Targeted gene removal by SpCas9 transduced by a protein-RNA complex transduction system NanoMEDIC

The CRISPR-Cas9 system offers powerful genome editing capabilities, but off-target effects remain a key limitation. Direct delivery of Cas9 protein complexed with guide RNA (gRNA) can mitigate these effects by limiting exposure time. We previously developed NanoMEDIC, a virus-like particle system shown to deliver Cas9/gRNA ribonucleoprotein (RNP) complexes both in vitro and in vivo.

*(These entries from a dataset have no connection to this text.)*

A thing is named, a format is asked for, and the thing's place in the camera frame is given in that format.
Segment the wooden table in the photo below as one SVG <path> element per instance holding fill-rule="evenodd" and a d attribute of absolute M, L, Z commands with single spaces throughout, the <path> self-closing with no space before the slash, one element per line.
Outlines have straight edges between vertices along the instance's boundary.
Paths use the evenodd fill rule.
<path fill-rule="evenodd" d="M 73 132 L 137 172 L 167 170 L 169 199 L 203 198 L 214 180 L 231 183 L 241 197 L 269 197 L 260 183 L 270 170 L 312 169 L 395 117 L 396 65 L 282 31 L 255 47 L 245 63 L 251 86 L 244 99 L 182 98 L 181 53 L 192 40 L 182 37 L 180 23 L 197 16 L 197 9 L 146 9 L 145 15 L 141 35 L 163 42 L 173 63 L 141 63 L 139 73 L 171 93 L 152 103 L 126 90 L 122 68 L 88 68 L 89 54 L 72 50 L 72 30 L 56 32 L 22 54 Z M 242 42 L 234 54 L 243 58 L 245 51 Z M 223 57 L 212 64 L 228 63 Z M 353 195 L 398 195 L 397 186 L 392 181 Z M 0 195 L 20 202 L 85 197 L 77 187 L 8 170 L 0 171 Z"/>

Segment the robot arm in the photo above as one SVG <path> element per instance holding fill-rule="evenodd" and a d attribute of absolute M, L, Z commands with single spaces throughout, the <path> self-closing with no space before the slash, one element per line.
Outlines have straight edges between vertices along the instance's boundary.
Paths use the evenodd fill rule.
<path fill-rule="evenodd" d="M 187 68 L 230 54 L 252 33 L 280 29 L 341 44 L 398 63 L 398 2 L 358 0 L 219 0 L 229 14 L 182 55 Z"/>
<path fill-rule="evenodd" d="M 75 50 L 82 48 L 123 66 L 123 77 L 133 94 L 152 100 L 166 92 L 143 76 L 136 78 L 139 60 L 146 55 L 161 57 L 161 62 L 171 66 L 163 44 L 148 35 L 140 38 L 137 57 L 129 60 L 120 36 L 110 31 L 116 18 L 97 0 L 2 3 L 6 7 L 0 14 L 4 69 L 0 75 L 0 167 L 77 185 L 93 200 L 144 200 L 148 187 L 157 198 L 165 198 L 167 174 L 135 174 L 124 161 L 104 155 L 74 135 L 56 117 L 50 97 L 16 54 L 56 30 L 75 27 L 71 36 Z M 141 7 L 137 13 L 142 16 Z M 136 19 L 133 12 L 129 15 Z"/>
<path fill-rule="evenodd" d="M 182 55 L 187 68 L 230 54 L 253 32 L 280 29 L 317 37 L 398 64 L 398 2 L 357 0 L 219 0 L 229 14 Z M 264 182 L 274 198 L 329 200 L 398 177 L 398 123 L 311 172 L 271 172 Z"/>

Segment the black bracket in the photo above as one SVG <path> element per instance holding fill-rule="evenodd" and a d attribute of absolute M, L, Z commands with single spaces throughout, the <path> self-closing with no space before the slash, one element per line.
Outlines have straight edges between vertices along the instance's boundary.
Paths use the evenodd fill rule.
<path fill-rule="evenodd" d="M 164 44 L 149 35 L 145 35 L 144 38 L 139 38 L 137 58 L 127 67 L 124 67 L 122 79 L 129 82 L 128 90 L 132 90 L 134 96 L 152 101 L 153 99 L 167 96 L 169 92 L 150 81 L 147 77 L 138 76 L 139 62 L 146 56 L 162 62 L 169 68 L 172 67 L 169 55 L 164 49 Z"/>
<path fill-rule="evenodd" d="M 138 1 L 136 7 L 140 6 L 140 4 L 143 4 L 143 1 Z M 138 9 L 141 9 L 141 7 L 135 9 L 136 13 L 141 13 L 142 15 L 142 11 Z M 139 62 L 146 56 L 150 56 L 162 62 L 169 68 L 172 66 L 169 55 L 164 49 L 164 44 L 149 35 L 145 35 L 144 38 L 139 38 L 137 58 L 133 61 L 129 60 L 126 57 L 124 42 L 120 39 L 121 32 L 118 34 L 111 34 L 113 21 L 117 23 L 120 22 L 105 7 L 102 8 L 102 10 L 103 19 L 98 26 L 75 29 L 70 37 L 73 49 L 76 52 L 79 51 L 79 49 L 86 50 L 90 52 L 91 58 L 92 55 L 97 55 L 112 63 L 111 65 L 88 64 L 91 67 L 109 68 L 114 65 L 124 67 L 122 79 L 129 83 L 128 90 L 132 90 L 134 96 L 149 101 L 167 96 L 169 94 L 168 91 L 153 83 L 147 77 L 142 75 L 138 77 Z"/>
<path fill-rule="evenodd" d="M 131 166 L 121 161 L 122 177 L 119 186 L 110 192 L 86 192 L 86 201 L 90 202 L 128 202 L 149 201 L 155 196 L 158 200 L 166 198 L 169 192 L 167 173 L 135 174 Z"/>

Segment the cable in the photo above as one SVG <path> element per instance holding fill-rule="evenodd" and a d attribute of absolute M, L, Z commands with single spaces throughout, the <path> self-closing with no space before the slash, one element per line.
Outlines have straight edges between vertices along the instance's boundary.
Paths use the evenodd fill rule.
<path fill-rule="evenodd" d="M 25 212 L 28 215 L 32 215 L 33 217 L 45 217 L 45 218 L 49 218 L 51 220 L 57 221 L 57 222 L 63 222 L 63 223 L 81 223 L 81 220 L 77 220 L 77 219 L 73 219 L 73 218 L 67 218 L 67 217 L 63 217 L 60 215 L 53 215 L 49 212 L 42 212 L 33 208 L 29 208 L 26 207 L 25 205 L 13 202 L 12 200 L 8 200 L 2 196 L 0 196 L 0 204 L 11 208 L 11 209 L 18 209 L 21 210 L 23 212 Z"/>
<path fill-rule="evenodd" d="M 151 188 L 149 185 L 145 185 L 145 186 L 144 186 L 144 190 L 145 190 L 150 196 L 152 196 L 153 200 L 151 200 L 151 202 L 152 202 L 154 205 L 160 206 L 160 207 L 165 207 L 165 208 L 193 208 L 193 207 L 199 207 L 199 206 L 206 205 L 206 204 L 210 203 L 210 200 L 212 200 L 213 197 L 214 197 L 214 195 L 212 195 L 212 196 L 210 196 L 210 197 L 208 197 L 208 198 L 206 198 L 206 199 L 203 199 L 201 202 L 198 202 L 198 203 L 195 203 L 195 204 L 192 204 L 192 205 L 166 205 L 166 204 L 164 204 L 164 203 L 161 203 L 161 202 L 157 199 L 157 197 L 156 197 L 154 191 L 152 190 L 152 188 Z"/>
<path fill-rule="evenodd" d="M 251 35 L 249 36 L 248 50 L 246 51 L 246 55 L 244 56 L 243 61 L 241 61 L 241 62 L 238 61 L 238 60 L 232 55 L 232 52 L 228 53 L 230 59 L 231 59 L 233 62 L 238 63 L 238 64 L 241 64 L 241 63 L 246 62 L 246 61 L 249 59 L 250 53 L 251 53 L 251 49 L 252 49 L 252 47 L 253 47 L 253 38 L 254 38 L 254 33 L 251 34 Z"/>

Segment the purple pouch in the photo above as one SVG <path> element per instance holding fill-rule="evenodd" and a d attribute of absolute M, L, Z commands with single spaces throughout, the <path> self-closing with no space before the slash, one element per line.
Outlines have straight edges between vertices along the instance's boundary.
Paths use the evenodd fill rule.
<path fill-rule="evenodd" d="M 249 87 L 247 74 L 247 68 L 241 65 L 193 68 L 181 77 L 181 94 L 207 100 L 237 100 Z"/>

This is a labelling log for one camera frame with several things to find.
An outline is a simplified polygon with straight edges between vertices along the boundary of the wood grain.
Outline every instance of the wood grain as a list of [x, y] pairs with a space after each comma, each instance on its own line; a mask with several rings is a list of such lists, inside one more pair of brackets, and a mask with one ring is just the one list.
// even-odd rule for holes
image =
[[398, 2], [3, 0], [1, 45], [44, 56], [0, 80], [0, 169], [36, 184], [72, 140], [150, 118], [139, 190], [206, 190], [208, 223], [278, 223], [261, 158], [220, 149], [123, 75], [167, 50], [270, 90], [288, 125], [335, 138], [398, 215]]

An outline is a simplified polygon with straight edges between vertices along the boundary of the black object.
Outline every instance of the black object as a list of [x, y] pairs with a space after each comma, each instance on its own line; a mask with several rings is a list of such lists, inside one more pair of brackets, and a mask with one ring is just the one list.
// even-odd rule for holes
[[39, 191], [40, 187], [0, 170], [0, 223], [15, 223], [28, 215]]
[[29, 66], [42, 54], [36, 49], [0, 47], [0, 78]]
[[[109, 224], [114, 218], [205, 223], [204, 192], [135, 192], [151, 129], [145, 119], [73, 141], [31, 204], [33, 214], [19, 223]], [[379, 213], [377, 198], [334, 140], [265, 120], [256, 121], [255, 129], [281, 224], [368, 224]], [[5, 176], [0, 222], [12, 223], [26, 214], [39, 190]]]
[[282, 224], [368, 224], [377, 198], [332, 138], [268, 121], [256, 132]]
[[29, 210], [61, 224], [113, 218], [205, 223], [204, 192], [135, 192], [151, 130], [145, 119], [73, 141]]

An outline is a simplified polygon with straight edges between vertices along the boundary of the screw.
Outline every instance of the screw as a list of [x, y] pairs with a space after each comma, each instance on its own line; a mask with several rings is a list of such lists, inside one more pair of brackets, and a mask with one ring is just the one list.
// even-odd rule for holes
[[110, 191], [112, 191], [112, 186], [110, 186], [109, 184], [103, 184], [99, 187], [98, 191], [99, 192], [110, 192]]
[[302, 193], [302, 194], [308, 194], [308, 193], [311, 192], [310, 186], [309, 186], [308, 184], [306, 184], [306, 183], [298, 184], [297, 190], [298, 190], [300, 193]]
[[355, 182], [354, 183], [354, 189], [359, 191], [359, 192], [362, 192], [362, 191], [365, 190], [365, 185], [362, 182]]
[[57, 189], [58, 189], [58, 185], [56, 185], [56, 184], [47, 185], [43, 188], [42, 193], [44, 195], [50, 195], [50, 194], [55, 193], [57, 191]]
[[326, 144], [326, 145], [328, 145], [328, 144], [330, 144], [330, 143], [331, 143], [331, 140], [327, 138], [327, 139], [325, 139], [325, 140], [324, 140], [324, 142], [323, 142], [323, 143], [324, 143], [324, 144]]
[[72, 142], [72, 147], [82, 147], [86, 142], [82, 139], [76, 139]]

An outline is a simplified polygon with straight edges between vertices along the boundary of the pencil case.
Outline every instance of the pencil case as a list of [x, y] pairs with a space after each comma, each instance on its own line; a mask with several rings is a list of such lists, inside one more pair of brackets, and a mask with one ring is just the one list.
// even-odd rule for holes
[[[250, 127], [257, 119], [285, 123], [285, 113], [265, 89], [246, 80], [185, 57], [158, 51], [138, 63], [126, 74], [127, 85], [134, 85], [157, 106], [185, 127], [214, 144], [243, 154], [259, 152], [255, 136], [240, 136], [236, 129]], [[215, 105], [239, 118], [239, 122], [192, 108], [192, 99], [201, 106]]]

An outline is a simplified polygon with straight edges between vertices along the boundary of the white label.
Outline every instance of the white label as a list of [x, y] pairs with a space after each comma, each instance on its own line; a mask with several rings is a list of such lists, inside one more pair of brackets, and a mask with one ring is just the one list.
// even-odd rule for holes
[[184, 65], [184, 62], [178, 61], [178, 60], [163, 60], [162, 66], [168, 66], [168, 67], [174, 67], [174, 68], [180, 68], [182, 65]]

In the present study, we compared NanoMEDIC-mediated delivery with plasmid-based transfection using a gene excision reporter in the human embryonic kidney-derived cell line 293FT and the human glioblastoma-derived cell line NP-2. In this model, the DNA sequence targeted by Cas9/gRNA was derived from a human oncogenic retrovirus, human T-cell leukemia virus type I (HTLV-1). NanoMEDIC achieved efficient gene removal-editing with significantly lower Cas9 input per cell regardless of whether the target DNA was transiently transfected or integrated into chromosomal DNA. Sequencing of edited loci revealed that NanoMEDIC-mediated Cas9/gRNA delivery produced 58.3 – 87.5 % removal-edited DNA without insertions or deletions (indels), compared with 8.3 – 29.4 % using plasmid transfection. These data suggest a high editing precision of NanoMEDIC-mediated Cas9/gRNA delivery. This likely reflects the transient presence of Cas9, which enables rapid repair through non-homologous end joining (NHEJ) without prolonged nuclease activity. Collectively, our findings highlight the potential of NanoMEDIC for applications requiring precise, indel-free genome modifications and support its use as a safer alternative to DNA-based delivery or systems involving sustained Cas9 expression.